A woman who helped try to cover up a Perth murder has been fined for breaching a condition of her suspended jail term.

Kay Ann Kosick was given a two-year suspended term, after pleading guilty to being an accessory after the murder of 30-year-old David Blenkinsopp.

He disappeared in March 2012 and his body was found three weeks later at Pinjar on Perth’s northern fringe.

He had been ambushed by his killers in Wanneroo, and was run over and shot.

Kosick admitted helping clean blood from a car, allowing Mr Blenkinsopp’s killers to use her shower, and repeatedly lying to police.

In the Supreme Court this week, she pleaded guilty to failing to attend a counselling program in January which was a condition of her sentence.

The court heard she also tested positive for cannabis.

Kosick maintained the breaches were a result of the stress of giving evidence at the February trial of Mr Blenkinsopp’s killers, one of whom was her former husband.

Justice Lindy Jenkins fined Kosick $150, and told her that while the court had taken a lenient approach for this offence, it would not if there were further breaches.

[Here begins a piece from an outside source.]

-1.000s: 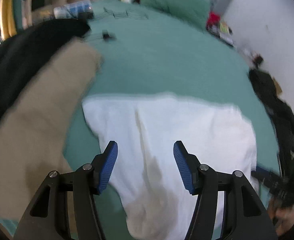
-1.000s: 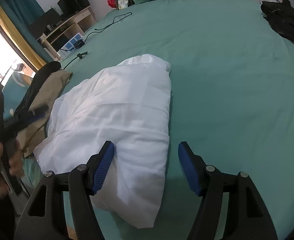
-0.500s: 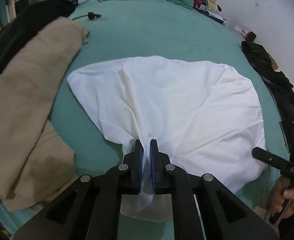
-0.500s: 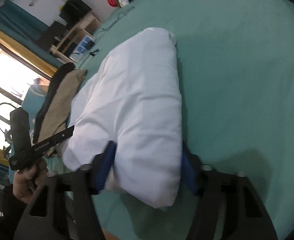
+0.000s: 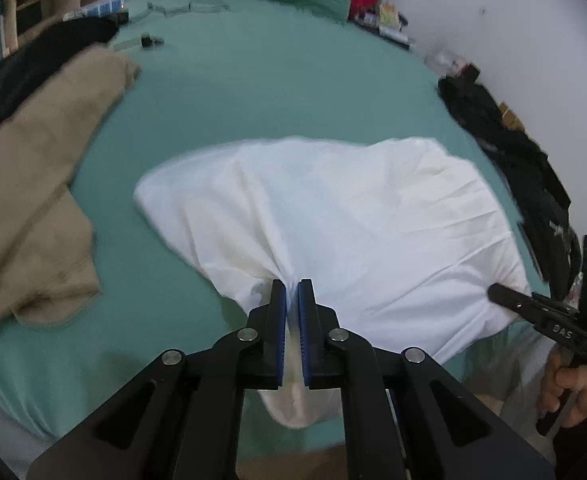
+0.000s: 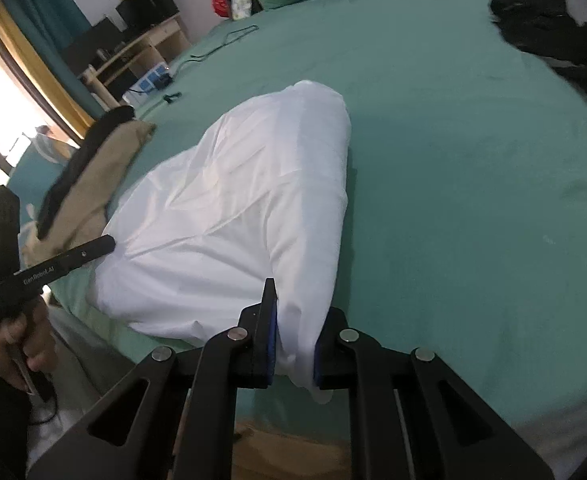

In April Kosick’s former husband Damien, along with Tamara Broadbent and Gary Young, were found guilty of Mr Blenkinsopp’s murder.

Damien Kosick was sentenced to life with a 22-year minimum, while Young and Broadbent, who was Mr Blenkinsopp’s former lover, were both given life with a 24-year minimum.

A fourth man, Kym Foster was found guilty of manslaughter and sentenced to eight years’ jail.